PocketRocket12 · 08/06/2021 18:44

I know it sounds mad @cindarellasbelly but actually editing it out doesn’t sound so awful. I mean, it really is awful, but I think at the moment we are in the “it can’t possibly ever get better” place and it’s good to know that actually, yes, it will get better. Any advice for me? I feel like he has a good routine, good amount of day sleep, goes down awake at bedtime, all the usual stuff you’re told will be the magic cure (yeah ok! 🤣) x

OP posts:
PocketRocket12 · 08/06/2021 18:44

**waiting not editing!!

OP posts:
PocketRocket12 · 18/06/2021 15:16

Hi all. Hope you are all doing ok. I am doing alright, having a low day today but they are less frequent than before which is a good sign. Can I ask how your child starting nursery impacted on their sleep?
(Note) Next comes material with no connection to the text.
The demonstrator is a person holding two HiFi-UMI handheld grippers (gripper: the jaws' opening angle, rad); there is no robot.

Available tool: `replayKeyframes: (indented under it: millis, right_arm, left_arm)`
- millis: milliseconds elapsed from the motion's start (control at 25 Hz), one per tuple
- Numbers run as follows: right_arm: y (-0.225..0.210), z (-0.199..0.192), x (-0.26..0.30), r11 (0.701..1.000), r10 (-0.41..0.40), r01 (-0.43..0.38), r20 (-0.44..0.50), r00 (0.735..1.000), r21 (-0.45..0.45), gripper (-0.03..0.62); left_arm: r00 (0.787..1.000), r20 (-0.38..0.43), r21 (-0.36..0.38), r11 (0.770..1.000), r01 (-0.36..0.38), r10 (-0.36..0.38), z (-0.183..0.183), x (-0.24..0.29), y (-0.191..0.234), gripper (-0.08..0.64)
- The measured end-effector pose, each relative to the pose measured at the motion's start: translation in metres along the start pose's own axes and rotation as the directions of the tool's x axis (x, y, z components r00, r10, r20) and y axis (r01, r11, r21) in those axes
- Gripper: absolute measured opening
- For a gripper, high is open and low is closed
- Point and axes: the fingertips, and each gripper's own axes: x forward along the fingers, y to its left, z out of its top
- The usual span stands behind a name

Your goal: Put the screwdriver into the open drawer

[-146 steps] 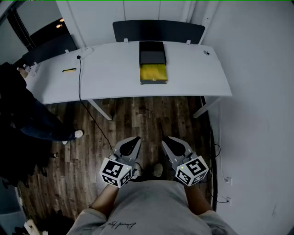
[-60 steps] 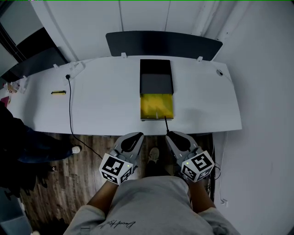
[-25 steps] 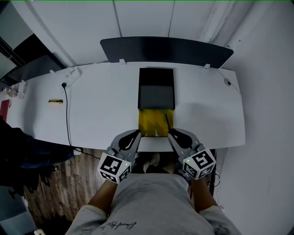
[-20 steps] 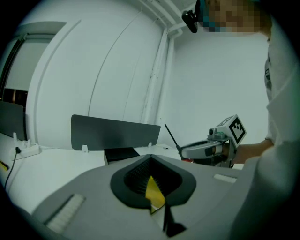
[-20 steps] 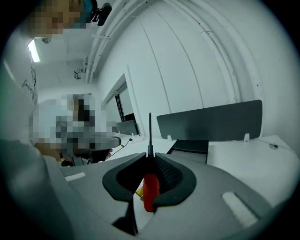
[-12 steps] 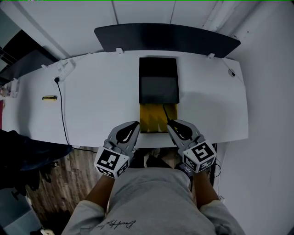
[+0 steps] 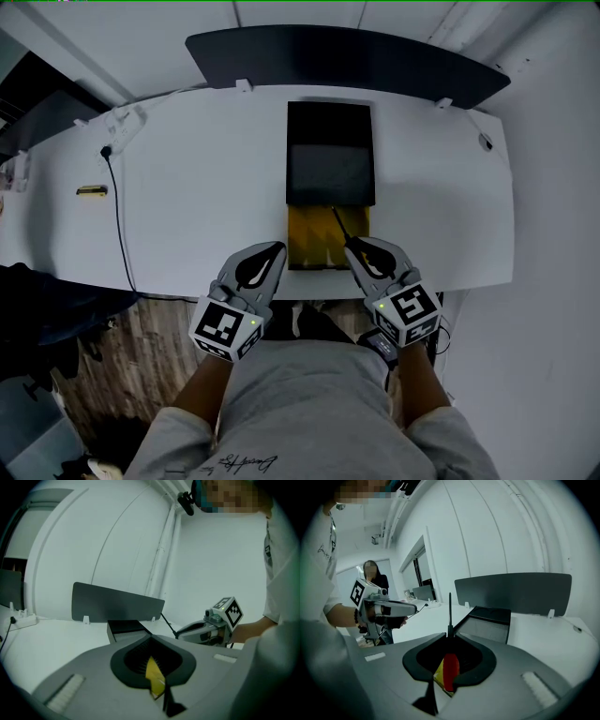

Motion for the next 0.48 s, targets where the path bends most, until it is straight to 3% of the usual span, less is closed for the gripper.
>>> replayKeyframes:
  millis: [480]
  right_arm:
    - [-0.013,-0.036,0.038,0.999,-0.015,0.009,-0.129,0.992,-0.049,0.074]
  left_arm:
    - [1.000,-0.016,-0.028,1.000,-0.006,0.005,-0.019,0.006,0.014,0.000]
The good, the bad, the ugly? X

OP posts:
Welikebeingcosy · 18/06/2021 15:27

Deffo deffo sleep train but also book a night in a hotel the night before you start so that you can tackle it with a more rested and more clear mind so you won't give up if he screams for hours. If you've already managed it once before the upheaval you can do it again because you know for sure there's a positive outcome on the other side of it. Don't worry what your parents in law think- would you rather please them or be sleep deprived for the next year?

Welikebeingcosy · 18/06/2021 15:32

Oops didn't read the whole post.

My DD slept a lot better once she started nursery because she was so much more stimulated and tired and therefore able to switch off at night.

ZazuMoon · 19/06/2021 13:11

I feel exactly the same as your OP except DS is now 22 months. Fed up with being told it is just a phase- he woke every 45 minutes as a newborn, day and night for months, then we progressed to every 2 hours, no technique worked, no books, no HV recommendations, no changing diet, nothing. We are now on to waking at 4/5 for the day, climbing out of bed and running in even though the room is pitch black, screaming until sick until 10pm and waking throughout the night. No one has any advice or recommendations that work. Is there anyone else for whom this is not just a phase?